TRY IT: Where the string "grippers" occurs in the material below, report the whole line.
--------------------------------
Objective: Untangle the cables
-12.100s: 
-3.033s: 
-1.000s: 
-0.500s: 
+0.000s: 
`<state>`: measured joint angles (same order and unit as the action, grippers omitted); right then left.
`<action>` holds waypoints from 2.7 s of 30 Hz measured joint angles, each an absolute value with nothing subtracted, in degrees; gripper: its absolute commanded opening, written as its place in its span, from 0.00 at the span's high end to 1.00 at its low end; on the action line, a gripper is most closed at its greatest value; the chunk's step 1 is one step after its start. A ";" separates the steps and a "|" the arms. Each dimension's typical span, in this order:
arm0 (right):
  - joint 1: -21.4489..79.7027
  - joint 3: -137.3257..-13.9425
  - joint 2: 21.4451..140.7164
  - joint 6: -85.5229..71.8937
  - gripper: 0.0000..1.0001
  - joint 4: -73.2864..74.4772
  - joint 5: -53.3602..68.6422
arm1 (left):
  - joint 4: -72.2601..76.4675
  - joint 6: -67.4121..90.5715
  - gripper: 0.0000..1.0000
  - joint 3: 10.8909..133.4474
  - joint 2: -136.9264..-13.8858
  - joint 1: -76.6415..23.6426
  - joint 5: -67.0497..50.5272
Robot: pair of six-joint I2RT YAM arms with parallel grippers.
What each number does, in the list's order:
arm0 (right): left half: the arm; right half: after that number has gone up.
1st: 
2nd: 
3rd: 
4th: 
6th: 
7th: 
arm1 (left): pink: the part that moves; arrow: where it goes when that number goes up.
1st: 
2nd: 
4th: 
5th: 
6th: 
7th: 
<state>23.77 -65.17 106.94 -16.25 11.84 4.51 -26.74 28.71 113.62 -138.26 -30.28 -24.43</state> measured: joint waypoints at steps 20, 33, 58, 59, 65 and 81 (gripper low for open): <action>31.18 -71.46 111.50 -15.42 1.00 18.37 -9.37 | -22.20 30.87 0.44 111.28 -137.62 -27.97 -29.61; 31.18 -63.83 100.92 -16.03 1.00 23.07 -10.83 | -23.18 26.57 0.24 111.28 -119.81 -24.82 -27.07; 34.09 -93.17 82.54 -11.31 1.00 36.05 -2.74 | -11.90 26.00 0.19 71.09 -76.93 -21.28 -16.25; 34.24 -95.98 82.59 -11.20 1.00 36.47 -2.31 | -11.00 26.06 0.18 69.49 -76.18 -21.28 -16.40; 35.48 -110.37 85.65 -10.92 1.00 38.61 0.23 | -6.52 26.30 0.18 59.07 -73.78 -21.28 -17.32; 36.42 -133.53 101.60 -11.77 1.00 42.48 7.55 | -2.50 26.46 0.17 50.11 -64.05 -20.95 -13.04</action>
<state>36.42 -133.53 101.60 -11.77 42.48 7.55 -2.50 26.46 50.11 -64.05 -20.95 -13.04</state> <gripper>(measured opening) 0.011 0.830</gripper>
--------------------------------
TASK SOLUTION:
`<state>`: measured joint angles (same order and unit as the action, grippers omitted); right then left.
Robot: pair of six-joint I2RT YAM arms with parallel grippers.

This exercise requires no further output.